Work order: Reply with the data below, repeated exactly in full.

Input data:

#####

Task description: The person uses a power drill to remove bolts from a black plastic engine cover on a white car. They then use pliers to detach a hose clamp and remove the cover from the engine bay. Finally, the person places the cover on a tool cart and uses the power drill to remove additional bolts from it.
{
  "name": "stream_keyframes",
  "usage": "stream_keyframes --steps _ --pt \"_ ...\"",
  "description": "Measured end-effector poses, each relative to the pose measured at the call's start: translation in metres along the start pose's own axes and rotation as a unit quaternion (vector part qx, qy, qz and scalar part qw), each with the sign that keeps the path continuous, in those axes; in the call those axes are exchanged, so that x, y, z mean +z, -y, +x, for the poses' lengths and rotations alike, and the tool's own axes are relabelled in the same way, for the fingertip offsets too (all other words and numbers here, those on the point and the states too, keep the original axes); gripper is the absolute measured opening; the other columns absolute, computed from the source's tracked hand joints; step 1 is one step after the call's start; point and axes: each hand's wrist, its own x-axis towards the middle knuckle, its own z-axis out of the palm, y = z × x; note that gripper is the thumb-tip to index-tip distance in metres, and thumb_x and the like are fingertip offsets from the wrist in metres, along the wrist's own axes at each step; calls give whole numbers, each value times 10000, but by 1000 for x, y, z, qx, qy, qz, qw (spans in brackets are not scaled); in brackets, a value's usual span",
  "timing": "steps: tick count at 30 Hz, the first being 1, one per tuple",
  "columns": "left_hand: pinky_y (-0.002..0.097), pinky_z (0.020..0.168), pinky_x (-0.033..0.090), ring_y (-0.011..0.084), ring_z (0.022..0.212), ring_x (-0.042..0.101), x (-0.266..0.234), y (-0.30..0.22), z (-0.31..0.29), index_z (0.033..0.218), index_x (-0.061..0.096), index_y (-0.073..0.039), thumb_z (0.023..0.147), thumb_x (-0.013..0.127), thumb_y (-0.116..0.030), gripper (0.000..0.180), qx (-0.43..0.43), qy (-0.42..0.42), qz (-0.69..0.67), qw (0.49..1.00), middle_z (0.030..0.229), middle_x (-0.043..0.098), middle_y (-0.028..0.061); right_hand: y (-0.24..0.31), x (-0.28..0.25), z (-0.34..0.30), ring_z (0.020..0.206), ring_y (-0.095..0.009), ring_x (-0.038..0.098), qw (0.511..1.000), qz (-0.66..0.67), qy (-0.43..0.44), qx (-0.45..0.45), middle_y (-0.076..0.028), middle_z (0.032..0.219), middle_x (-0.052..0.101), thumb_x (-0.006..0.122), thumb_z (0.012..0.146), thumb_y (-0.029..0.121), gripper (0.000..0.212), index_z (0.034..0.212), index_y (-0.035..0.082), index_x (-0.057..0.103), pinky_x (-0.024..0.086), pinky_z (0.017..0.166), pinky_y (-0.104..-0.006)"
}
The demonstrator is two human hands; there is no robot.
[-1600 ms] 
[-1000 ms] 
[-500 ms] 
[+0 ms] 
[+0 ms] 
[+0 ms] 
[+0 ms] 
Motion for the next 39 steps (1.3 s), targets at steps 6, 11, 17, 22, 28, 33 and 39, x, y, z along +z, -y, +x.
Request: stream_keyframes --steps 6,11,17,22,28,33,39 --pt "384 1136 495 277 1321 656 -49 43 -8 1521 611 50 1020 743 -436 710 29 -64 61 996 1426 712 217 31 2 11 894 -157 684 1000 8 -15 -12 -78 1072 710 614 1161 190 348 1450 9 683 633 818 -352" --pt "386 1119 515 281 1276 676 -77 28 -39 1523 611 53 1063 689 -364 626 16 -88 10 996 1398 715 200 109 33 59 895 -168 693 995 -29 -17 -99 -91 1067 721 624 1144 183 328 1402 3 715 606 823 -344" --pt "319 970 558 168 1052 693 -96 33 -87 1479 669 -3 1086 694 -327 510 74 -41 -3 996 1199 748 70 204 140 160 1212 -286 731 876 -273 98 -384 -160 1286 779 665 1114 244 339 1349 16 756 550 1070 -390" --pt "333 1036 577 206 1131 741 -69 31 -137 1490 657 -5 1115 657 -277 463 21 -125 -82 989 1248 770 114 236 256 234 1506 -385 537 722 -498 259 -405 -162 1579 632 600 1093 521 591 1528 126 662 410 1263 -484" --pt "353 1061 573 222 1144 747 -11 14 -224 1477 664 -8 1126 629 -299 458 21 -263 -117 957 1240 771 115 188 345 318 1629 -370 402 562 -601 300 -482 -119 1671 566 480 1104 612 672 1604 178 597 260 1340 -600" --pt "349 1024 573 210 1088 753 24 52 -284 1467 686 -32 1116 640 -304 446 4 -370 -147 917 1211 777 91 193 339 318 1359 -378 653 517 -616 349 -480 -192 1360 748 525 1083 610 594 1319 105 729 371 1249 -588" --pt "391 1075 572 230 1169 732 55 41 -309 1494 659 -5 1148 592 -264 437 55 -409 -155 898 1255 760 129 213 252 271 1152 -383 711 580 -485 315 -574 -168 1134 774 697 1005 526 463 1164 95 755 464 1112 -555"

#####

Task solution:
Task description: The person uses a power drill to remove bolts from a black plastic engine cover on a white car. They then use pliers to detach a hose clamp and remove the cover from the engine bay. Finally, the person places the cover on a tool cart and uses the power drill to remove additional bolts from it.
{
  "name": "stream_keyframes",
  "usage": "stream_keyframes --steps _ --pt \"_ ...\"",
  "description": "Measured end-effector poses, each relative to the pose measured at the call's start: translation in metres along the start pose's own axes and rotation as a unit quaternion (vector part qx, qy, qz and scalar part qw), each with the sign that keeps the path continuous, in those axes; in the call those axes are exchanged, so that x, y, z mean +z, -y, +x, for the poses' lengths and rotations alike, and the tool's own axes are relabelled in the same way, for the fingertip offsets too (all other words and numbers here, those on the point and the states too, keep the original axes); gripper is the absolute measured opening; the other columns absolute, computed from the source's tracked hand joints; step 1 is one step after the call's start; point and axes: each hand's wrist, its own x-axis towards the middle knuckle, its own z-axis out of the palm, y = z × x; note that gripper is the thumb-tip to index-tip distance in metres, and thumb_x and the like are fingertip offsets from the wrist in metres, along the wrist's own axes at each step; calls give whole numbers, each value times 10000, but by 1000 for x, y, z, qx, qy, qz, qw (spans in brackets are not scaled); in brackets, a value's usual span",
  "timing": "steps: tick count at 30 Hz, the first being 1, one per tuple",
  "columns": "left_hand: pinky_y (-0.002..0.097), pinky_z (0.020..0.168), pinky_x (-0.033..0.090), ring_y (-0.011..0.084), ring_z (0.022..0.212), ring_x (-0.042..0.101), x (-0.266..0.234), y (-0.30..0.22), z (-0.31..0.29), index_z (0.033..0.218), index_x (-0.061..0.096), index_y (-0.073..0.039), thumb_z (0.023..0.147), thumb_x (-0.013..0.127), thumb_y (-0.116..0.030), gripper (0.000..0.180), qx (-0.43..0.43), qy (-0.42..0.42), qz (-0.69..0.67), qw (0.49..1.00), middle_z (0.030..0.229), middle_x (-0.043..0.098), middle_y (-0.028..0.061); right_hand: y (-0.24..0.31), x (-0.28..0.25), z (-0.34..0.30), ring_z (0.020..0.206), ring_y (-0.095..0.009), ring_x (-0.038..0.098), qw (0.511..1.000), qz (-0.66..0.67), qy (-0.43..0.44), qx (-0.45..0.45), middle_y (-0.076..0.028), middle_z (0.032..0.219), middle_x (-0.052..0.101), thumb_x (-0.006..0.122), thumb_z (0.012..0.146), thumb_y (-0.029..0.121), gripper (0.000..0.212), index_z (0.034..0.212), index_y (-0.035..0.082), index_x (-0.057..0.103), pinky_x (-0.024..0.086), pinky_z (0.017..0.166), pinky_y (-0.104..-0.006)"
}
The demonstrator is two human hands; there is no robot.
[-1600 ms] 
[-1000 ms] 
[-500 ms] 
[+0 ms] 
[+0 ms] 
[+0 ms] 
[+0 ms] 
Motion for the next 39 steps (1.3 s), targets at steps 6, 11, 17, 22, 28, 33 and 39, x, y, z along +z, -y, +x.
Request: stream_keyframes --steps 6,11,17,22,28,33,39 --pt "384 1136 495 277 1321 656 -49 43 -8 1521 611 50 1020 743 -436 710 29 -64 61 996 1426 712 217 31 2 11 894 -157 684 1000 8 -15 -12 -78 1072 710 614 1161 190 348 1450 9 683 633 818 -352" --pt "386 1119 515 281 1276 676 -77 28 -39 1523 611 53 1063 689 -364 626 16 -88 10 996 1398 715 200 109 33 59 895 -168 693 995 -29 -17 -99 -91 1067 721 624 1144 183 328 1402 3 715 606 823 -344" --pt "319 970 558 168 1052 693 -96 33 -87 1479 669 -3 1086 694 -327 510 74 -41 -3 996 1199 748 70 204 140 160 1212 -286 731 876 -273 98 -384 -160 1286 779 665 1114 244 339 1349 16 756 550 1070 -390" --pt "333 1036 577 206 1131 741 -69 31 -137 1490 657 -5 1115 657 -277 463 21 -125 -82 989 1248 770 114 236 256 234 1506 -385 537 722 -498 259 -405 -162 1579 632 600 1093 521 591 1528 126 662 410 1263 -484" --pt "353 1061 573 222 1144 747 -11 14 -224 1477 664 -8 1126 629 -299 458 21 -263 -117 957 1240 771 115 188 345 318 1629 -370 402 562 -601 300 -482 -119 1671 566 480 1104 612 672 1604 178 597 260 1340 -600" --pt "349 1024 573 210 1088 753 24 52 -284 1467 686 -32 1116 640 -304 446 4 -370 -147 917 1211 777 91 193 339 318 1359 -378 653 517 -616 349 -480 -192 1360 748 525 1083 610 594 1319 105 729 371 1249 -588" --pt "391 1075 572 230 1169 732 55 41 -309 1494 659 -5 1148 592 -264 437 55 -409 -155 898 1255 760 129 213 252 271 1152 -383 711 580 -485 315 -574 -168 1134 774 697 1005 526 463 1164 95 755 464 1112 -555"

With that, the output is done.